12.30pm
The sharemarket drifted lower in featureless trading today.
By late morning the benchmark NZSX-50 gross index was down 8.91 points at 2148.13 points while the NZSX-40 capital index was down 0.41 per cent at 2088.47.
Turnover of 6.97 million stocks, valued at $29.78 million, was dominated by Telecom's $18.72 million worth of shares traded.
Wall Street provided no clear steer, although United States stocks ended higher.
The Nasdaq rose to a nearly 15-month high as investors viewed a wave of merger activity as evidence of an economic upswing, and bet on strong results in corporate America's quarterly earnings reporting season.
The Dow Jones industrial average ended up 6.3 points at 9223.09. The broader Standard & Poor's 500 Index rose 3.42 points to 1007.84, and the technology-laced Nasdaq Composite Index gained 25.75 points, or 1.5 per cent, to 1746.46 -- its highest close since April 22, 2002.
Market leader Telecom, which today announced it had employed former Warehouse chief executive Greg Muir to revitalise its retail brands, was steady on 510.
Exporters Cavalier and Fisher & Paykel Healthcare were down, possibly due to the strong kiwi, the former by 10c to 460 and the latter by 15c to 1150. F&P Appliances was down 10c at 1285.

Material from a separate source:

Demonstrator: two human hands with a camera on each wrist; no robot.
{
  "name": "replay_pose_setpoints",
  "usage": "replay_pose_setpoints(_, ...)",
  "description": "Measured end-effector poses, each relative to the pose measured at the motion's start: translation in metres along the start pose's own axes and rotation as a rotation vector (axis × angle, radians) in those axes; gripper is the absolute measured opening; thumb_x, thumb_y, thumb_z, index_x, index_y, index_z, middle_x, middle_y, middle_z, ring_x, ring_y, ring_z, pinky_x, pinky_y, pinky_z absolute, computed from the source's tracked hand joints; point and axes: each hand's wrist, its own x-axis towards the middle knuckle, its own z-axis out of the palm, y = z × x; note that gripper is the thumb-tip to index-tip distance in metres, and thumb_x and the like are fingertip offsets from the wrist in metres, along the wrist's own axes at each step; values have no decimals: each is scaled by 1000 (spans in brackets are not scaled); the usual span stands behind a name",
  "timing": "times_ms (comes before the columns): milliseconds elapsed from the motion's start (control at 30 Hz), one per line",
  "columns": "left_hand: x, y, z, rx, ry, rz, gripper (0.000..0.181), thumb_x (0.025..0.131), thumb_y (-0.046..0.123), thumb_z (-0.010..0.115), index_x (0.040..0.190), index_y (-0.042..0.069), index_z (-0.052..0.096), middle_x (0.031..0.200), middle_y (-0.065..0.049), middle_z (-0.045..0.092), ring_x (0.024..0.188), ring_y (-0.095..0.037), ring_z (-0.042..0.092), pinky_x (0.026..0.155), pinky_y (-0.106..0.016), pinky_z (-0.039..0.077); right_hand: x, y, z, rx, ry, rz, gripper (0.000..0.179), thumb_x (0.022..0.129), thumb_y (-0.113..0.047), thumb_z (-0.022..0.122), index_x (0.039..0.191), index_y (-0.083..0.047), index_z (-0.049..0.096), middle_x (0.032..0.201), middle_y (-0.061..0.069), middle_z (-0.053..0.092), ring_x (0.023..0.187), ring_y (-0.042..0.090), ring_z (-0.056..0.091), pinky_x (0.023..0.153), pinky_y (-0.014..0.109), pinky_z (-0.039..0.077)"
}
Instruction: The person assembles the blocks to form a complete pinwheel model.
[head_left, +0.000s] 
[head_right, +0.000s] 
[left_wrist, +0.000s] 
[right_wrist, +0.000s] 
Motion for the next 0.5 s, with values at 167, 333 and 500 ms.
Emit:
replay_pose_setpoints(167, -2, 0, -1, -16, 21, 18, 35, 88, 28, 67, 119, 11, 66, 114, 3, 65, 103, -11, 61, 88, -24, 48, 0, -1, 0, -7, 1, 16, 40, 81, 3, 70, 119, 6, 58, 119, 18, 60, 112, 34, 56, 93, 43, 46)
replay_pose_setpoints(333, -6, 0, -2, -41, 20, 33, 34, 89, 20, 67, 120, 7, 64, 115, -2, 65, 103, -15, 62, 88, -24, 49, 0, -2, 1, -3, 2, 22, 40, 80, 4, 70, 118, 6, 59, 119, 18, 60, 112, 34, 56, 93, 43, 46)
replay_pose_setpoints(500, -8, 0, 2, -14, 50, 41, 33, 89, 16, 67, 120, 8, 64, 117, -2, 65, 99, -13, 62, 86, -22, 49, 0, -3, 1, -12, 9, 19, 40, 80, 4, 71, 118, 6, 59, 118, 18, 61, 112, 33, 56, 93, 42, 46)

Carter Holt Harvey lost 2c to 174, Fletcher Building fell 2c to 364, Lion Nathan fell 6c to 610, Contact Energy was down 3c at 472, and casino company Sky City lost 20c to 885, on tiny volume of 52,800 stocks.
News that Restaurant Brands' chief executive Jim Collier will quit in August sent its stock down 4c to 135 yesterday, but the fast food operator rebounded today to 136.
Tranz Rail was steady at 94 cents, NZX gained 6c to 461, and Tower, which has risen 13 per cent in the last two days, rose another 1c to 174 today. It has risen 20c over three days.
Banking stocks, which tumbled in Australia yesterday, had a mixed session on this side of the Tasman this morning, with ANZ Bank down 40c to 2101, and Westpac up 2c at 1730.
There were 35 falls and 26 rises on the 111 stocks traded.